Анька быстро окидывает прошлое мысленным взором. Гм, верно. Ни разу. Странно, самой ей это как-то не приходило в голову.
— При чем тут это… — смущенно возражает она.
— Ну вот, я ж говорила, — констатирует Ирочка и снова переводит взгляд на окно. — Давай меняться. Я тебе все отдам, что у меня есть. Вот тебе папа мой нравится. Ты ему, кстати, тоже. Бери. Маму можешь мне оставить, так уж и быть. А хату бери, и шмотки, и все, что захочешь. А мне отдай это…
Ирочка делает неопределенное движение рукой и замолкает. Анька смотрит в направлении Ирочкиного взгляда. Перед ними пустая курилка, замазанное белилами окно, струпья краски на рассохшейся раме, батарея отопления внизу и коробочка с тушью на широком, старого образца подоконнике.
— Отдать это? «Это» что? — недоуменно переспрашивает Анька и, проследив за направлением Ирочкиного взгляда, высказывает осторожное предположение: — Тушь, что ли? Бери так, задаром. Все равно там уже мало осталось.
— Вот только придуриваться не надо, — откликается Ирочка. — Кому она нужна, твоя совковая тушь…
В ее прежде бесцветном голосе слышен слабый оттенок чувства, и это чувство — злость. Анька удовлетворенно кивает: на начальном этапе сгодится и это. Пусть лучше злость, чем апатия. Теперь надо развить успех.
— Знаешь что, мать, ты выбирай выражения, — замечает она с хорошо разыгранной обидой. — То я ей старуха и уродина, то ей тушь моя не нравится. А я за этой тушью, между прочим, полтора часа отстояла на Староневском. Аристократка нашлась, тоже мне. Не нравится — не ешь! Я, что ли, полкоробки оттуда вымазала? И тушь, кстати, не хуже твоей, французской. Щеточка дерьмо, а тушь классная. Вон как лежит — загляденье! Хотя с твоими-то длиннющими ресницами любая тушь сойдет, даже цыганская…
Ирочкины губы кривит слабая усмешка. Ага, сработало! Да и кто устоит против вовремя подсунутой лести? Действует в любом виде: и хитрым подкопом, и грубым тараном. Ирочка словно ненароком вспоминает про зажатое в руке зеркальце, поднимает его к глазам и внимательно изучает результат своих недавних косметических усилий. Ресницы и в самом деле получились обалденные.
— Ну, уж нет, подруга, цыганской не надо, — она косится на Аньку уже почти нормально, по-человечески. — От нее потом морда пятнами идет.
— Еще и лучше! — подмигивает Анька. — Ты же у нас пантера.
— Какая пантера? — улыбается Ирочка. — Морда в пятнах у леопарда.
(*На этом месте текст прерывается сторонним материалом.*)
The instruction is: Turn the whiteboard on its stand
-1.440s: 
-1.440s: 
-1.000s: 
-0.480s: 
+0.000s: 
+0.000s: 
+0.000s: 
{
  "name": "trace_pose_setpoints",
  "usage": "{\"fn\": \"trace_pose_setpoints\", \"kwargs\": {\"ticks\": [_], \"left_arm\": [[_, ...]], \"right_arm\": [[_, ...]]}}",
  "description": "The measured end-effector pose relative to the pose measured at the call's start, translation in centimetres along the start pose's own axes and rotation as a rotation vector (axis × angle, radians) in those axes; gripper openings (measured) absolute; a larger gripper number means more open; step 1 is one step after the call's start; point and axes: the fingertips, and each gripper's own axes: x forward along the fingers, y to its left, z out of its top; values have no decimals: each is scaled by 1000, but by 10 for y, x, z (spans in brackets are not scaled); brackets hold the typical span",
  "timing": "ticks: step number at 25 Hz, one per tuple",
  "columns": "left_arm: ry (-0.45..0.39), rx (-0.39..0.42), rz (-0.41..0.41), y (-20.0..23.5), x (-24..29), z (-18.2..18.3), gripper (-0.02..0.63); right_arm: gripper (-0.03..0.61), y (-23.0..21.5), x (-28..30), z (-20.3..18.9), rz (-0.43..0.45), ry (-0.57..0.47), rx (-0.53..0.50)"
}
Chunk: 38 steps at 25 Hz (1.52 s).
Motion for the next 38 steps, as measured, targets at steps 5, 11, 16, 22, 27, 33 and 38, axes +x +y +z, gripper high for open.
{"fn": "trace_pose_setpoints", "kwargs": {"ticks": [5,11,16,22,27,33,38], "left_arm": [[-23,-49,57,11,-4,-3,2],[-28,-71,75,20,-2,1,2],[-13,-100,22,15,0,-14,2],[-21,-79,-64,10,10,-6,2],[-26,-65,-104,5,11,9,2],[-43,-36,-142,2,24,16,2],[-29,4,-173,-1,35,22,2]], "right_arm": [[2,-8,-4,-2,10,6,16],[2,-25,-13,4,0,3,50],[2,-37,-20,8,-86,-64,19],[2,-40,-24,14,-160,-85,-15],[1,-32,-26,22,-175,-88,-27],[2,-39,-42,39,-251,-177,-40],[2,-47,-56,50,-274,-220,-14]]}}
— Ну ладно, леопардиха, тоже неплохо…
Подруги смеются.
— Нет, Анька, серьезно, — говорит Ирочка после паузы. — Как это у тебя получается с мужиками? Почему они к тебе так липнут? Колись, подруга, самое время.
Что ж, серьезно, так серьезно. Анька честно обдумывает ответ.
5
Разъезд «Свобода»
Анька честно обдумывает ответ, хотя думать на самом деле не о чем. Она точно помнит, когда это с ней случилось: на юге, в Евпатории, в августе 77-го. Павлику, свету очей, тогда было четыре с хвостиком. Хотя нет, если считать наличие хвостика болезнью, то только его и не хватало в многоцветном и разнообразном наборе Павликовых напастей: всем остальным мальчик либо уже переболел, либо готовился переболеть. Врачи глубокомысленно хмыкали и кивали на мрачное ленинградское небо за окнами кабинетов: сами посудите, гражданочка, разве можно вырастить здорового ребенка в таком не подходящем для нормальной человеческой жизни климате?
— Что же делать, доктор? — интересовалась гражданочка поначалу.
Поначалу — это еще до того, как осознала вопиющую бесполезность этого вопроса. Не обращаться же с жалобой к Петру Великому, основателю города? Из школьного курса литературы Анька помнила, что подобные жалобы плохо кончаются. Взять хоть ту книжную картинку с огромным Медным всадником, который гонит одинокую маленькую фигурку по пустой петербургской улице… бр-рр! Нет-нет, что называется, себе дороже. Что тогда? Уехать вообще? Но куда? На Волгу, к родителям Славы, в глушь, в Саратов? Но тогда и Аньке, и Славе пришлось бы бросать институт, не говоря о прочих сопутствующих неприятностях. Как же быть, доктор? Нет ли у науки какого-нибудь витаминного лекарства от питерской погоды?